Molecular Surface Algorithms

Tom Goddard
Oct 14, 2013

Review of some molecular surface calculation methods to see what is best to use in Chimera 2 as a replacement for MSMS. MSMS crashes on most structures larger than 10,000 atoms. Will look at distance grid SES surfaces, Gaussian surfaces, level set molecular surface algorithm (LSMS), PyMol surface code, maybe hard-spheres with boundary smoothing (as done in Chimera masking code).

Distance Grid Solvent Excluded Surface

I cooked up a distance grid solvent excluded surface calculation in Chimera using just 100 lines of Python and 50 lines of C++ and got smooth looking surfaces, with the same compute time as MSMS and working on molecules of any size. This looks like the best candiate to replace MSMS.

Shape comparison of MSMS and distance grid surfaces
MSMS, vertex density 2, 1a0m Distance grid, 0.5A spacing, 1a0m Distance grid, 0.2A spacing, 1a0m

The distance grid surfaces as grid spacing approaches zero produce the exact solvent excluded surface. At grid spacing 0.5 Angstroms they appear smoother than MSMS surfaces, requiring about the same computation time as MSMS. At grid spacing 0.2 Angstroms they show more fine detail, but still not as much as the analytic MSMS surface calculation.

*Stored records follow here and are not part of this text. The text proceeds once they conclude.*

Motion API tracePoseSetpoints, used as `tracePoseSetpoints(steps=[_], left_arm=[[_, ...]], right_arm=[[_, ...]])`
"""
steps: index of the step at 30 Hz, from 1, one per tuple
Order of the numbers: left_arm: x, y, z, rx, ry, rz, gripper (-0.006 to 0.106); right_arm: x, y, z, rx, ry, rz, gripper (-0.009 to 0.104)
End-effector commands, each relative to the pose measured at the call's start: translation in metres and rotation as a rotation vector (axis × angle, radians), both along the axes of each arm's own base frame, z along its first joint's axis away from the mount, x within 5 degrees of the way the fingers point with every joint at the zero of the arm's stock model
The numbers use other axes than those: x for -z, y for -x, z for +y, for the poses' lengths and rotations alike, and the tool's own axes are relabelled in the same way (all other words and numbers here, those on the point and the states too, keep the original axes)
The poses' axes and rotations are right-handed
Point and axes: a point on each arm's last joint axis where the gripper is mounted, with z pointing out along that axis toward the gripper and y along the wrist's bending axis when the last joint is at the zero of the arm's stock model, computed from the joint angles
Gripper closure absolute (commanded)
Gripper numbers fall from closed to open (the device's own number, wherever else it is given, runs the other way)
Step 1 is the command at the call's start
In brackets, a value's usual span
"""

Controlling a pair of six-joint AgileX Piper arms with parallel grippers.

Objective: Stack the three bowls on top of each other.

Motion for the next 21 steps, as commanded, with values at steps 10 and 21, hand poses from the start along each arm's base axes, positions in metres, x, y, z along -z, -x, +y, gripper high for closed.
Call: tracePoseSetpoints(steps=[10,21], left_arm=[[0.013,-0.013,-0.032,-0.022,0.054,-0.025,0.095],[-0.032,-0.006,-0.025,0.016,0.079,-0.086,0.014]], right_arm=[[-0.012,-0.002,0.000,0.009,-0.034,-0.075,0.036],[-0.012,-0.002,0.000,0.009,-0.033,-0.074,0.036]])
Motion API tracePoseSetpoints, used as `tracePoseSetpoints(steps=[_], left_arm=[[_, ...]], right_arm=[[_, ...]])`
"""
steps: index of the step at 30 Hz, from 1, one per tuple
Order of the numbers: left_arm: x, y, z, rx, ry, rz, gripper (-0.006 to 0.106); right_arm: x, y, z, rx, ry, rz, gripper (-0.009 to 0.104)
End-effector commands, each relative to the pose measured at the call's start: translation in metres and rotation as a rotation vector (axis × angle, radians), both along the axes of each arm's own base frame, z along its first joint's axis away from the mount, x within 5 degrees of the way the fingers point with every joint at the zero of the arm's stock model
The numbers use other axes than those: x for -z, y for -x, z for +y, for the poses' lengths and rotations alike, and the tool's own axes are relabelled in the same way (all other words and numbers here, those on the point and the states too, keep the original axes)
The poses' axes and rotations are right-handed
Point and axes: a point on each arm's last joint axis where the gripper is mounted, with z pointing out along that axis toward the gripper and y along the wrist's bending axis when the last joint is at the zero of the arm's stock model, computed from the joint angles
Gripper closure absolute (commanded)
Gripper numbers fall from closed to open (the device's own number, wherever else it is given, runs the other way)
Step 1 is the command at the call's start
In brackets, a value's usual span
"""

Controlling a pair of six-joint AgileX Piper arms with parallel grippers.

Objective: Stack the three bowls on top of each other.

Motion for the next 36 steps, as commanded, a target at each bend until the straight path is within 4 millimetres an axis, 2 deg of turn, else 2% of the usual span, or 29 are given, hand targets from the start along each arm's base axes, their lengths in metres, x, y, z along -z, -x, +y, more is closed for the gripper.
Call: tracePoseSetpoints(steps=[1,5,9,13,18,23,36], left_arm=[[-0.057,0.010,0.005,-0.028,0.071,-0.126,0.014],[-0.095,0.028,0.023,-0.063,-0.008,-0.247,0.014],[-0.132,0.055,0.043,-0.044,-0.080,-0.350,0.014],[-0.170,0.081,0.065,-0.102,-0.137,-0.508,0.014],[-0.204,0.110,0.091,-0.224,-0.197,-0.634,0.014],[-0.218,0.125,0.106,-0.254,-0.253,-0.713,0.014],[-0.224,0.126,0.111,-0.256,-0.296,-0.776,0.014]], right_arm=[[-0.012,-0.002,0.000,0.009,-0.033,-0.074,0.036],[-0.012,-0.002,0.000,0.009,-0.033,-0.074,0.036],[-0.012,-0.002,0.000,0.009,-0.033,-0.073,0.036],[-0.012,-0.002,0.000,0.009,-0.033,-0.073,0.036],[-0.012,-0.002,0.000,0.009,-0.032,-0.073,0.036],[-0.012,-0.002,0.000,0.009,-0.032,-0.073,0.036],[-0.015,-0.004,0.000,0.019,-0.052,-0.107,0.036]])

I think for the common uses of molecular surfaces the smoother 0.5 Angstrom distance grid surface may serve better than MSMS by avoiding distracting superfluous high detail in the webbed appearance.

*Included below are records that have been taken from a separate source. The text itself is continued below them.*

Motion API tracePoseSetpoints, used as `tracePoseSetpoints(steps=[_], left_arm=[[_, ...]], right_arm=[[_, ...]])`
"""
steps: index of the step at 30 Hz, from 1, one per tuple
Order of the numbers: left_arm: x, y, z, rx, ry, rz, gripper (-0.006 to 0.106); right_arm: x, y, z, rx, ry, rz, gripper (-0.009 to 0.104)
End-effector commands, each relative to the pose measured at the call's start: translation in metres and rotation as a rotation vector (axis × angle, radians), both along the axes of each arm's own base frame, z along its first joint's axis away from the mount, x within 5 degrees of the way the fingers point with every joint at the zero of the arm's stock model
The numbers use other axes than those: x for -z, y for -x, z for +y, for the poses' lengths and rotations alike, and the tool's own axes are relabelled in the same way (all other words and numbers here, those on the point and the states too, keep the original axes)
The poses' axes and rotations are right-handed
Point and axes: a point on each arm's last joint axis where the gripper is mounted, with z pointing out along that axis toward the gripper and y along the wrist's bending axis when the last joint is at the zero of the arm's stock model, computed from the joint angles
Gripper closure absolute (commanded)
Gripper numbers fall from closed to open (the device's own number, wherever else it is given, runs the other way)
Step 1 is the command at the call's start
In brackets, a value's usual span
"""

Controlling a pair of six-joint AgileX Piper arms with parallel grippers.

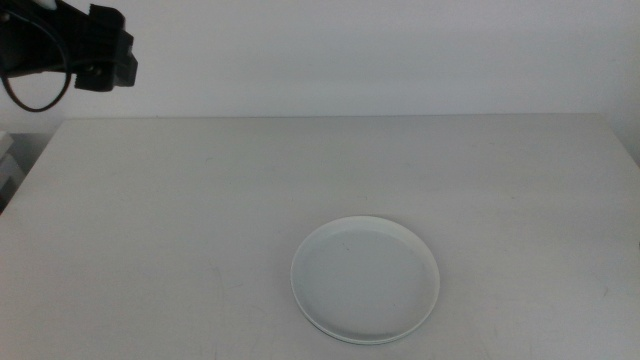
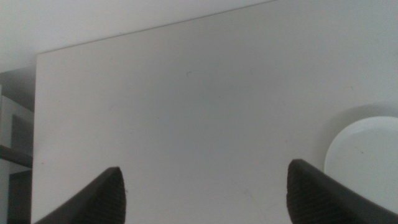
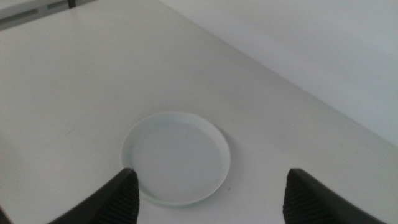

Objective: Stack the three bowls on top of each other.

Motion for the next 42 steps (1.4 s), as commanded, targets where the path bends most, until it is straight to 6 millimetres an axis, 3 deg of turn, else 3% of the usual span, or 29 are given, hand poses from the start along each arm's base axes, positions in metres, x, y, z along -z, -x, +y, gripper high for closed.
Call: tracePoseSetpoints(steps=[1,8,11,13,15,19,20,22,24,28,33,36,42], left_arm=[[-0.021,0.007,0.005,-0.002,0.023,-0.124,0.015],[-0.021,0.007,0.007,-0.009,0.004,-0.128,0.017],[-0.022,0.007,0.007,-0.009,0.006,-0.129,0.023],[-0.022,0.006,0.006,-0.008,0.010,-0.136,0.035],[-0.023,0.006,0.006,-0.009,0.018,-0.146,0.054],[-0.024,0.005,0.007,-0.034,0.037,-0.155,0.097],[-0.024,0.005,0.008,-0.043,0.031,-0.159,0.100],[-0.025,0.005,0.009,-0.051,0.012,-0.169,0.101],[-0.025,0.004,0.010,-0.053,0.002,-0.179,0.101],[-0.025,0.005,0.011,-0.062,0.002,-0.167,0.101],[-0.034,0.017,0.020,-0.132,0.041,-0.211,0.101],[-0.034,0.034,0.029,-0.168,0.051,-0.208,0.101],[-0.006,0.082,0.047,-0.178,0.093,-0.223,0.101]], right_arm=[[-0.015,-0.004,0.000,0.019,-0.054,-0.103,0.036],[-0.012,-0.001,0.002,-0.002,-0.069,-0.050,0.036],[-0.013,-0.003,0.003,0.007,-0.081,-0.057,0.036],[-0.015,-0.007,0.004,0.031,-0.123,-0.058,0.040],[-0.016,-0.015,0.006,0.056,-0.157,-0.050,0.048],[-0.014,-0.037,0.011,0.120,-0.193,-0.018,0.077],[-0.014,-0.043,0.013,0.136,-0.211,-0.016,0.085],[-0.016,-0.057,0.018,0.175,-0.288,0.001,0.096],[-0.022,-0.069,0.021,0.208,-0.350,0.010,0.096],[-0.031,-0.099,0.025,0.280,-0.308,0.023,0.096],[-0.041,-0.127,0.004,0.446,-0.234,0.054,0.096],[-0.043,-0.126,-0.018,0.539,-0.200,0.060,0.096],[-0.050,-0.089,-0.038,0.627,-0.178,0.074,0.096]])
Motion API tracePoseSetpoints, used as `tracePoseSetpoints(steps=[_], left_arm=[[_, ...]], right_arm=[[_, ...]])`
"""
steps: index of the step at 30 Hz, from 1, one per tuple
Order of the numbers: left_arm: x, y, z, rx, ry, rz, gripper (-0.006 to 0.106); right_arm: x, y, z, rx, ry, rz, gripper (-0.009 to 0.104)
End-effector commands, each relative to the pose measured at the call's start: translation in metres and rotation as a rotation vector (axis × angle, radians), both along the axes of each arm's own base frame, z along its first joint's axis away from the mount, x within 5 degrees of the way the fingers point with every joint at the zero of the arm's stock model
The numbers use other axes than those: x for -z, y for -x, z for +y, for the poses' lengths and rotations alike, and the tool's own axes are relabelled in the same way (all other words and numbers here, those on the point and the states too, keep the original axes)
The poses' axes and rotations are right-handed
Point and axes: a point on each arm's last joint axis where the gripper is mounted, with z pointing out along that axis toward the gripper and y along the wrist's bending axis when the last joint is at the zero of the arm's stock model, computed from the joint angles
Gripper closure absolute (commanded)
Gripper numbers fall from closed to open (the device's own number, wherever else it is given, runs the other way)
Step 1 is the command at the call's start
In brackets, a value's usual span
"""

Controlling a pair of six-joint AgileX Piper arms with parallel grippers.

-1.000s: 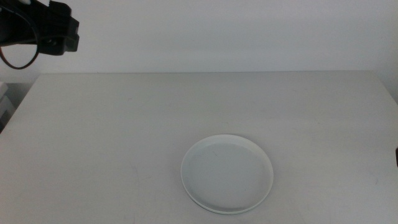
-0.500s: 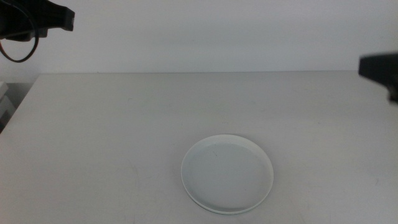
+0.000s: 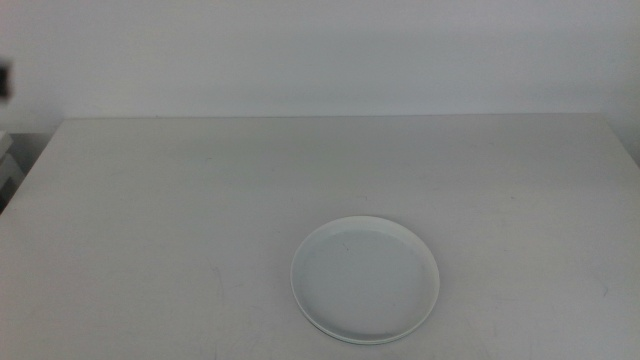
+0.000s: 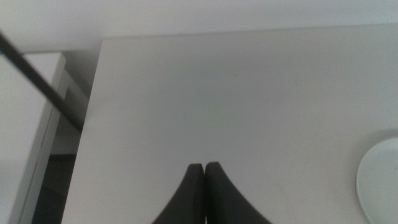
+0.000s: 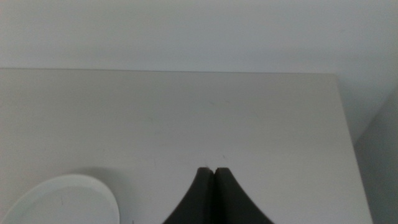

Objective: Stack the three bowls on top of each other.

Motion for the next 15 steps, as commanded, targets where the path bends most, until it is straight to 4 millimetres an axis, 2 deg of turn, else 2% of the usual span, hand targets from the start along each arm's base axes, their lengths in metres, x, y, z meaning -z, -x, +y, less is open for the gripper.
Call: tracePoseSetpoints(steps=[1,4,5,8,12,15], left_arm=[[-0.004,0.022,0.010,0.000,0.039,-0.124,0.101],[0.006,0.041,0.018,-0.002,0.044,-0.137,0.099],[0.010,0.050,0.022,-0.007,0.045,-0.133,0.098],[0.009,0.062,0.027,-0.012,0.049,-0.154,0.098],[0.007,0.068,0.035,-0.049,0.000,-0.180,0.097],[0.007,0.067,0.040,-0.064,-0.078,-0.175,0.087]], right_arm=[[-0.019,0.020,-0.005,0.014,0.022,-0.080,0.096],[-0.019,0.042,-0.007,0.016,0.038,-0.040,0.092],[-0.021,0.054,-0.009,0.024,0.051,-0.046,0.087],[-0.026,0.072,-0.009,0.026,0.024,-0.089,0.076],[-0.032,0.093,-0.010,0.035,-0.001,-0.150,0.061],[-0.034,0.104,-0.011,0.037,0.000,-0.182,0.050]])
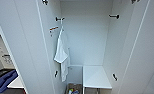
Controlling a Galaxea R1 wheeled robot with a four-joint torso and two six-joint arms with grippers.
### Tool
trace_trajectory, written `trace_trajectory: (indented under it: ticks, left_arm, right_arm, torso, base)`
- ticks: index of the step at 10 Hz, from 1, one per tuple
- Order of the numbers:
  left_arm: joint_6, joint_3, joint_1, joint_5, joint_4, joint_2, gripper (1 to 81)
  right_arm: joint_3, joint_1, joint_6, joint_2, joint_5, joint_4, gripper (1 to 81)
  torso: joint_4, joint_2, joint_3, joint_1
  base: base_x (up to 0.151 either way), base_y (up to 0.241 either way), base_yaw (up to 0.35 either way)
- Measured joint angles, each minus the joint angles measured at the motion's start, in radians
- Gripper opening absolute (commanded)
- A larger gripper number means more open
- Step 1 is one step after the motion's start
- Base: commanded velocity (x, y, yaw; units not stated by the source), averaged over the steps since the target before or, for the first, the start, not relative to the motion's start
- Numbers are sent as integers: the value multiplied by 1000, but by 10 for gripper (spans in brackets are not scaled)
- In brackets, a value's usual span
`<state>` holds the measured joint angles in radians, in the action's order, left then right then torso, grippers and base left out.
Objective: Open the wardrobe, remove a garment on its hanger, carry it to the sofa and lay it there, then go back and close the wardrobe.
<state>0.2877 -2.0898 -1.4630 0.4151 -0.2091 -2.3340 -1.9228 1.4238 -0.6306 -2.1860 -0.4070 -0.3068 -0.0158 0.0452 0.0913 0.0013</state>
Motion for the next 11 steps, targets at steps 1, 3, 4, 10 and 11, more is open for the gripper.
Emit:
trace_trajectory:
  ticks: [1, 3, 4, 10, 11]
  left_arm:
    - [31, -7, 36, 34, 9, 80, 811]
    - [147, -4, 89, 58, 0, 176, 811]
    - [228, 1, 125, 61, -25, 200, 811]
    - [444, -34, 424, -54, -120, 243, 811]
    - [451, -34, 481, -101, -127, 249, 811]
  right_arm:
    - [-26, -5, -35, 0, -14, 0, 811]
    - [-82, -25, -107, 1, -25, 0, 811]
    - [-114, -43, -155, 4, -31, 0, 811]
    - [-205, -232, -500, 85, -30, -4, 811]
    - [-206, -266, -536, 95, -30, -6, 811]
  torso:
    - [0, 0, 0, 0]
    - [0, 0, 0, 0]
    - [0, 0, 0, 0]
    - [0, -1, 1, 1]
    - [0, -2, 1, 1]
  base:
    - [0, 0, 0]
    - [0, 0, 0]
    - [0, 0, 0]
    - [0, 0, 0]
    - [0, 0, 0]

Shape comparison to MSMS vertex density 20 surface
0.5A distance grid mesh (green),
MSMS vertex density 20 surface (tan)
0.2A distance grid mesh MSMS vertex density 2 mesh

The distance grid meshes are very close to the MSMS surface. Differences in shape between the 0.5 Angstrom distance grid surface and a high vertex density MSMS surface are comparable to the differences between a normal vertex density MSMS surface (dens = 2) and high density MSMS surface (dens = 20).

Distance grid 0.5A, ribosome, 100,000 atoms (1jj2), ~30 seconds. MSMS calculation fails.

There are no numerical instabilities with the distance grid calculation so surfaces can be computed for arbitrarily large molecular structures. The memory use allows handling very large molecules, using a single 3-d grid of 32-bit floating point values bounding the molecule at the specified grid spacing. For a 0.5 Angstrom grid the 100,000 atom ribosome structure 1jj2 used a grid size of 463 by 463 by 371 (80 million grid points), taking 320 Mbytes of memory, and 30 seconds to compute with unoptimized code.

The distance grid surfaces at 0.5 Angstrom grid spacing have about 3 times more triangles than an MSMS surface with vertex density 2. (3fx2, MSMS 22546 triangles, distance grid 66828 triangles). This is not surprising since the MSMS triangulation is carefully tailored to the geometry of the spherical and toroidal patches, while the marching cubes triangulation of the distance grids is irregular with many skinny triangles. The 0.5 Angstrom distance grid surface of ribosome 1jj2 (~100,000 atoms) contains 5.3 million triangles. Rendering with current graphics cards can handle about 20 million triangles before slowing down. Surfaces in Chimera take 24 bytes per triangle, so 5 million triangles will consume 100 Mbytes.

Atom Surface Patches

Chimera associates a patch of surface with each atom. A drawback of the distance grid surfaces is that the atom patch may have jagged sawtooth edges. The surface triangulation for distance grid surfaces comes from the marching cubes algorithm. MSMS does a uniform triangulation of the toroidal patches that separate atoms that creates a smooth dividing line between atom patches.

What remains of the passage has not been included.